Medizinische Versorgungszentren (MVZ)

Die medizinischen Einrichtungen finden in den letzten Jahren immer größere Beliebtheit. Ärzte und Therapeuten verschiedener Fachrichtungen arbeiten patientenorientiert unter einem Dach zusammen. Die innovativen Versorgungszentren sind mittlerweile eine weitere Säule der medizinischen Versorgung und sind zwischen Einzelpraxen und Krankenhäusern anzusiedeln, wobei ausschließlich ambulante Behandlungen durchgeführt werden dürfen.Stationäre Behandlungen bleiben den Krankenhäusern vorbehalten.

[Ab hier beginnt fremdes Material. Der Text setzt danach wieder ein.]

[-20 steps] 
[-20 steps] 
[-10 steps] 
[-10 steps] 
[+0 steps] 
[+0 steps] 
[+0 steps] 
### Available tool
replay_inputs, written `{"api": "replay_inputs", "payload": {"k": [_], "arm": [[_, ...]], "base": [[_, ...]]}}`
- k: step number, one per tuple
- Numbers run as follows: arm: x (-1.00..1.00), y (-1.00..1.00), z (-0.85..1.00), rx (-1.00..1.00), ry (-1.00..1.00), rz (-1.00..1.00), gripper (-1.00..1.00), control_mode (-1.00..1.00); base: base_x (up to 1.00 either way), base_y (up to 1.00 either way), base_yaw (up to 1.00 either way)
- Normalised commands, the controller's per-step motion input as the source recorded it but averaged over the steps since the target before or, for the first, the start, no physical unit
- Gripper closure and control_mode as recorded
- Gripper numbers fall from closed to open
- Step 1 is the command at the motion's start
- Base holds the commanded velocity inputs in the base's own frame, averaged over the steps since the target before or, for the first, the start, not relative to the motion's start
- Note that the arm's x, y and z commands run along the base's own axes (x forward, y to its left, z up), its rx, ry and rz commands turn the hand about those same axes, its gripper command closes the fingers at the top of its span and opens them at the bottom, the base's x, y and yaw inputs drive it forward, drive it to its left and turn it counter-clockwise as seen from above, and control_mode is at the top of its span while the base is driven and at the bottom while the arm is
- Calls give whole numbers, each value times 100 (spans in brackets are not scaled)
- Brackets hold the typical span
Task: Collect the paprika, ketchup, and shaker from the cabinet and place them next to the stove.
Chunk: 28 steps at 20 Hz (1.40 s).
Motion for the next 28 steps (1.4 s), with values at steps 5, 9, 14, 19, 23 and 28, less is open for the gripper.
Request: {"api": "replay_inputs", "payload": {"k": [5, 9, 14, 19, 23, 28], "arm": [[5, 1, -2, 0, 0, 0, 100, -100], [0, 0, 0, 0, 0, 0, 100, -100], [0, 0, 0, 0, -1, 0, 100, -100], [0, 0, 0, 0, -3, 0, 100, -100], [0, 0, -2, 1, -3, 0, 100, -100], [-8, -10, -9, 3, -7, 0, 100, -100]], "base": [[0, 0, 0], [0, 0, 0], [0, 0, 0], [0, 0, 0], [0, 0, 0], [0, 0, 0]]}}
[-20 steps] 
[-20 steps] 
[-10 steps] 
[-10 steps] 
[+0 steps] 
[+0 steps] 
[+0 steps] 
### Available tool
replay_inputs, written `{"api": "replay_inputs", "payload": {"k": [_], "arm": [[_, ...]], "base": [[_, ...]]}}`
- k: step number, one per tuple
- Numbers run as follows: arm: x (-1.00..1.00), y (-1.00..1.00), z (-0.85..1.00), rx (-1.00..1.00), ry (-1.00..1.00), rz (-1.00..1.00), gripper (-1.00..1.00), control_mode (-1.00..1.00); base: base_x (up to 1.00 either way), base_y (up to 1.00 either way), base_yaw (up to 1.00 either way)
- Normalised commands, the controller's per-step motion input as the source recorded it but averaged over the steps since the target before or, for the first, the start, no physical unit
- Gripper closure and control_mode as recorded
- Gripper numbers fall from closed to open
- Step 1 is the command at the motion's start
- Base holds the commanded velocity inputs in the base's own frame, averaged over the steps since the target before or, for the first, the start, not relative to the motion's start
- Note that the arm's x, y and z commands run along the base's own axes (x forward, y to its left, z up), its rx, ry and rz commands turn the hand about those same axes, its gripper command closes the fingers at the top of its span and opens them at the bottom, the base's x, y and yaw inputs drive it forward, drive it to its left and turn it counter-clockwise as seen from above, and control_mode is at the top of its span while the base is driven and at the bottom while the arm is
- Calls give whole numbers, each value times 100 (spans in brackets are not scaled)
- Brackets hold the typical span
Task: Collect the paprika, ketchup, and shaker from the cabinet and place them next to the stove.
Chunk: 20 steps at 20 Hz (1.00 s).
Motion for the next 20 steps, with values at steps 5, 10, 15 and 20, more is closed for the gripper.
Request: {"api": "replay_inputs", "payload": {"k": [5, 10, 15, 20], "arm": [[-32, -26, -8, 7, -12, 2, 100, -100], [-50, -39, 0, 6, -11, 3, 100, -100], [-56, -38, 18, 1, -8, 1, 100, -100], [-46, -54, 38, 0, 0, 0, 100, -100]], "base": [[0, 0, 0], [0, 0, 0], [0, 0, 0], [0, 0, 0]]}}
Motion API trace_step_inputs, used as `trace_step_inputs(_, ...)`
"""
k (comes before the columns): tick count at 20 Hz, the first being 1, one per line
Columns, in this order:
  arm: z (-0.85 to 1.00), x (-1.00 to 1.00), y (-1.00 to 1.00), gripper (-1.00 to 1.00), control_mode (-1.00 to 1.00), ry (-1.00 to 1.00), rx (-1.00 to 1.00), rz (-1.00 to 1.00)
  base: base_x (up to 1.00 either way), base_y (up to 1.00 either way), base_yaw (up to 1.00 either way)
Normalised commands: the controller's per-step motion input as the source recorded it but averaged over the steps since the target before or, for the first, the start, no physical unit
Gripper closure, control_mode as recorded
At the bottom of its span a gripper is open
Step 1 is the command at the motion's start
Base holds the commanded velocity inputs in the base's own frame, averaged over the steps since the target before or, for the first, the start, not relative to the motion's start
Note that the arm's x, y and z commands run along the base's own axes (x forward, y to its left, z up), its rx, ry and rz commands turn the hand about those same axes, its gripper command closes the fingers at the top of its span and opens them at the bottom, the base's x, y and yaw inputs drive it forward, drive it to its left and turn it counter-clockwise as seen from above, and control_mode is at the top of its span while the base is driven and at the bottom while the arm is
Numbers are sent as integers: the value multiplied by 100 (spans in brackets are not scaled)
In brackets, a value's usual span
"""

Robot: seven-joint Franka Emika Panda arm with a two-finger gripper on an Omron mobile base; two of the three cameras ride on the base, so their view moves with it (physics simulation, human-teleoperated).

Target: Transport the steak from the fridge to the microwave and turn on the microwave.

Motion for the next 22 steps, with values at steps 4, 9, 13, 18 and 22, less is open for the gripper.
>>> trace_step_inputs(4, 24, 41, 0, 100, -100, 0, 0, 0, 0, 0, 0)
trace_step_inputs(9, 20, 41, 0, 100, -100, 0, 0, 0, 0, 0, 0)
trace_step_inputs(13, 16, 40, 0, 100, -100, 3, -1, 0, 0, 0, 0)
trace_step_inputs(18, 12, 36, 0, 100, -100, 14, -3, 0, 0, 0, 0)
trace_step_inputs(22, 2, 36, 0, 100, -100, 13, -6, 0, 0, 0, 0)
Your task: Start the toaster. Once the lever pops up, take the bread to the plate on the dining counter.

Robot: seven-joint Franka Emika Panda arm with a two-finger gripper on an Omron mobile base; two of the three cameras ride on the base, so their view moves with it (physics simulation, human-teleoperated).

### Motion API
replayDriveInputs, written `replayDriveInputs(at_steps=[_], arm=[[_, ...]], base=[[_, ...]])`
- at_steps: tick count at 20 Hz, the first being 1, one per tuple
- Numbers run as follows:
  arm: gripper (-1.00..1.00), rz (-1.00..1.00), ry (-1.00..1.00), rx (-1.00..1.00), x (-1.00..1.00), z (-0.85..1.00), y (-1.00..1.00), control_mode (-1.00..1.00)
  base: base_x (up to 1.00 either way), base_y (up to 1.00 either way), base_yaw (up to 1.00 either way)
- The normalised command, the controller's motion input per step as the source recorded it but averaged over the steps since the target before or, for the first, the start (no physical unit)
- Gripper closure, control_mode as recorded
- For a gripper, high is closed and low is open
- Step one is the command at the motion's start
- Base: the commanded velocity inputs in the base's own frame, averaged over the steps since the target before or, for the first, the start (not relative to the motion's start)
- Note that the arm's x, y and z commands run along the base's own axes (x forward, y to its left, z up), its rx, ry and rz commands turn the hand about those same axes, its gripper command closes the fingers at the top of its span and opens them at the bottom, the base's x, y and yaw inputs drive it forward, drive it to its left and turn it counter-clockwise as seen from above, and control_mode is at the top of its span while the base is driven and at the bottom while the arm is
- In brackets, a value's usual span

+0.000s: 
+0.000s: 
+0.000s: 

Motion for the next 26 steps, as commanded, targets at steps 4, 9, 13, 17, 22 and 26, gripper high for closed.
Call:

Um ein MVZ zu gründen bedarf es mindestens zwei Ärzte mit verschiedenen Facharztrichtungen oder Schwerpunktbezeichnungen. Darüber hinaus muss es einen ärztlichen Leiter haben, der in der Vergangenheit bereits Vertragsarzt der gesetzlichen Krankenversicherung war. Die Infrastruktur in den MVZ wird gemeinschaftlich von mehreren Ärzten genutzt. Das spart Kosten.

Vorteile für den Patienten

Da die Medizinischen Versorgungszentren fachübergreifend aufgestellt sind, findet der Patient die passende ambulante Krankenversorgung an einem Ort. Die kurzen Wege zwischen den Ärzten vereinfachen den Prozess der Überweisungen und der Informationsübermittlung.